### GOAL OF THE EXERCISE
You are asked to reproduce the listing exactly and to omit its pictures.
(DATASET SECTION Opens)
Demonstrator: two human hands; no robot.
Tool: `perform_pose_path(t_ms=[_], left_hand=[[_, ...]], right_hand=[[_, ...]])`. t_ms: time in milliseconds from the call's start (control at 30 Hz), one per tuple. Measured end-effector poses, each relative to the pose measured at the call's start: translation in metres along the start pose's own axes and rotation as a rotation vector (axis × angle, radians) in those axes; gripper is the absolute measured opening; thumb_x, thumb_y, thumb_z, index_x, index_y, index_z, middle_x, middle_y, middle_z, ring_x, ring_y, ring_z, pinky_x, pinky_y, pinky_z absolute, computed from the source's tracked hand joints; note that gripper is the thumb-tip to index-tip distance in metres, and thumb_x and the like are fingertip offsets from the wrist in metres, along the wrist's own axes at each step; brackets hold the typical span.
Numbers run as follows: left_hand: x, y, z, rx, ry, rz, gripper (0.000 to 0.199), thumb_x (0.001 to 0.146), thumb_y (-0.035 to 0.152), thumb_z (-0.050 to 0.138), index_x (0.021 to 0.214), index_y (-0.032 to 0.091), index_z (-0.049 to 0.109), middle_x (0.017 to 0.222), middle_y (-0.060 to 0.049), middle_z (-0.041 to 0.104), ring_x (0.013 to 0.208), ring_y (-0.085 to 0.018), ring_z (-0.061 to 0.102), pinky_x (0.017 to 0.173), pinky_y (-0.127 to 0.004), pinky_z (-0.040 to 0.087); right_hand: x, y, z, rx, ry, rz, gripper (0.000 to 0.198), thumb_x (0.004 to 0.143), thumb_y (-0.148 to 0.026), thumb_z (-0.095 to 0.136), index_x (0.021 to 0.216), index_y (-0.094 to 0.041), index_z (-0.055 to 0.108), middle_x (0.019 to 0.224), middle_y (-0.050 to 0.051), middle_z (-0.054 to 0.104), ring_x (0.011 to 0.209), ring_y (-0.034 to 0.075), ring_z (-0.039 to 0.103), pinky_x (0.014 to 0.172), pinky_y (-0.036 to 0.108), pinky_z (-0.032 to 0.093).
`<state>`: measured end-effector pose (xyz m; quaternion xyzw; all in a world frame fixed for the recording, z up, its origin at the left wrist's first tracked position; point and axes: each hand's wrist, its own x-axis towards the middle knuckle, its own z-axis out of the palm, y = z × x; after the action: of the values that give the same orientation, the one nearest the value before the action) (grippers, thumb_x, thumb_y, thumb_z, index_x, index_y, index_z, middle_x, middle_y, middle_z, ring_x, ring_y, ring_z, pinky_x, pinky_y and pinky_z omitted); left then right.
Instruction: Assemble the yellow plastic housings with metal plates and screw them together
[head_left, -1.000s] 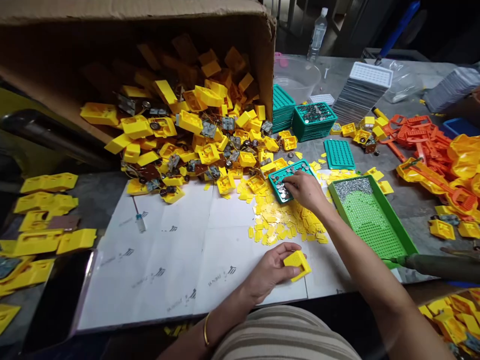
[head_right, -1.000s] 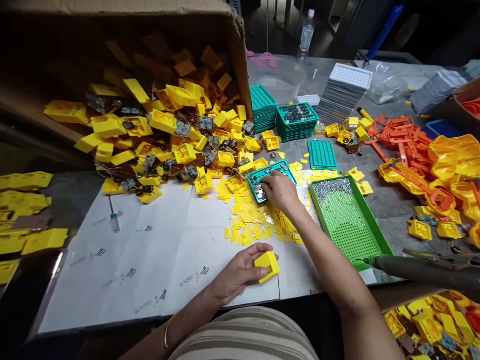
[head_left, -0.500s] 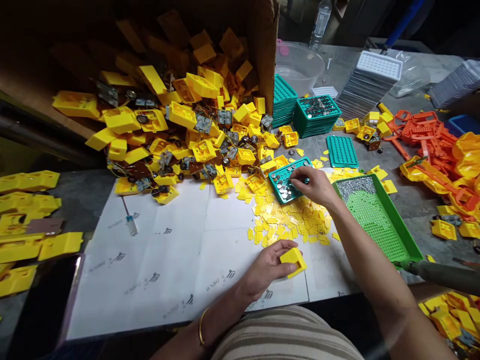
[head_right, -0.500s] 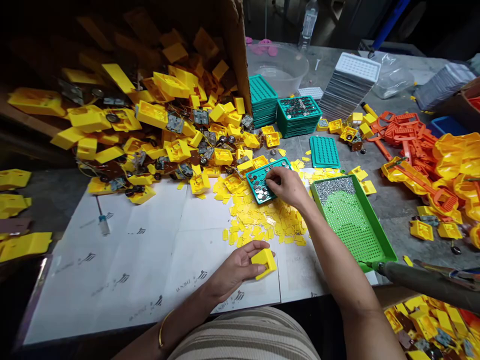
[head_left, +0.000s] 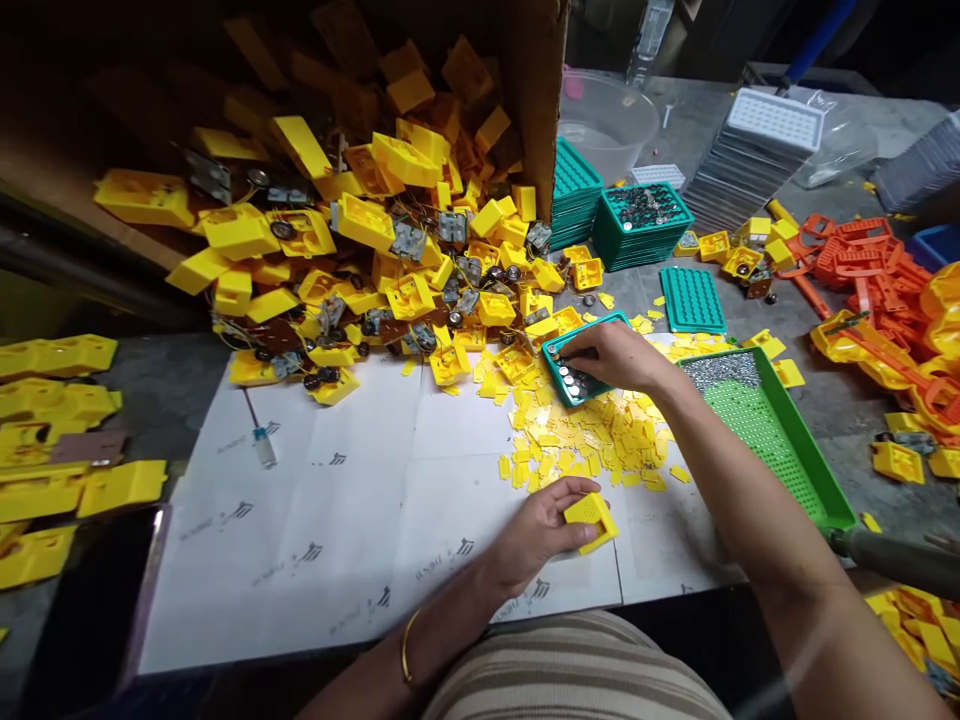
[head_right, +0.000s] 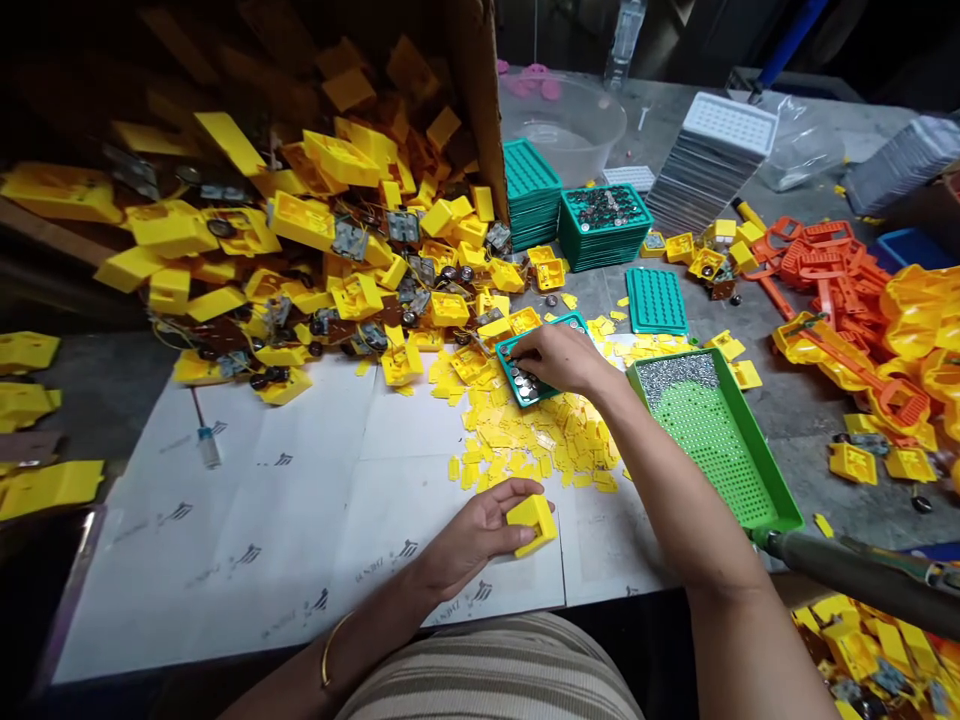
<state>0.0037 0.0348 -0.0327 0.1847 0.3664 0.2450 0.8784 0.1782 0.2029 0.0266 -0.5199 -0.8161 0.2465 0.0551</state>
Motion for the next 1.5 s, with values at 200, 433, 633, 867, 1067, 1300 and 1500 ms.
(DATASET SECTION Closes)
### TASK RESPONSE
Demonstrator: two human hands; no robot.
Tool: `perform_pose_path(t_ms=[_], left_hand=[[_, ...]], right_hand=[[_, ...]])`. t_ms: time in milliseconds from the call's start (control at 30 Hz), one per tuple. Measured end-effector poses, each relative to the pose measured at the call's start: translation in metres along the start pose's own axes and rotation as a rotation vector (axis × angle, radians) in those axes; gripper is the absolute measured opening; thumb_x, thumb_y, thumb_z, index_x, index_y, index_z, middle_x, middle_y, middle_z, ring_x, ring_y, ring_z, pinky_x, pinky_y, pinky_z absolute, computed from the source's tracked hand joints; note that gripper is the thumb-tip to index-tip distance in metres, and thumb_x and the like are fingertip offsets from the wrist in metres, along the wrist's own axes at each step; brackets hold the typical span.
Numbers run as follows: left_hand: x, y, z, rx, ry, rz, gripper (0.000 to 0.199), thumb_x (0.001 to 0.146), thumb_y (-0.035 to 0.152), thumb_z (-0.050 to 0.138), index_x (0.021 to 0.214), index_y (-0.032 to 0.091), index_z (-0.049 to 0.109), middle_x (0.017 to 0.222), middle_y (-0.060 to 0.049), middle_z (-0.041 to 0.104), ring_x (0.013 to 0.208), ring_y (-0.085 to 0.018), ring_z (-0.061 to 0.102), pinky_x (0.017 to 0.173), pinky_y (-0.127 to 0.004), pinky_z (-0.040 to 0.087); right_hand: x, y, z, rx, ry, rz, gripper (0.000 to 0.198), thumb_x (0.004 to 0.143), thumb_y (-0.148 to 0.026), thumb_z (-0.095 to 0.136), index_x (0.021 to 0.216), index_y (-0.094 to 0.041), index_z (-0.055 to 0.108), middle_x (0.019 to 0.224), middle_y (-0.050 to 0.051), middle_z (-0.054 to 0.104), ring_x (0.011 to 0.209), ring_y (-0.034 to 0.075), ring_z (-0.039 to 0.103), pinky_x (0.014 to 0.172), pinky_y (-0.036 to 0.108), pinky_z (-0.032 to 0.093).
`<state>`: measured end-effector pose (xyz m; quaternion xyzw; all in a world frame fixed for the recording, z up, its origin at the left wrist's first tracked position; point and axes: each hand's wrist, its own x-axis towards the middle knuckle, its own z-axis out of the palm, y = z × x; after the action: of the values that give the same orientation, the one nearest the value before the action) (grippers, thumb_x, thumb_y, thumb_z, index_x, index_y, index_z, middle_x, middle_y, middle_z, ring_x, ring_y, ring_z, pinky_x, pinky_y and pinky_z omitted); left then right.
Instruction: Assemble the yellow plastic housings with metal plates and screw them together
[head_left, -1.000s] 
[head_right, -1.000s] 
[head_left, -0.500s] 
[head_right, -0.500s] 
[head_left, +0.000s] 
[head_right, +0.000s] 
<state>0.0037 0.0348 -0.0327 0.1847 0.3664 0.2450 0.8784 0.1782 0.2029 0.0266 -0.5199 -0.8161 0.2465 0.0551</state>
Motion for the next 1.5 s, with values at 200, 433, 633, 867, 1067, 1300 and 1500 ms.

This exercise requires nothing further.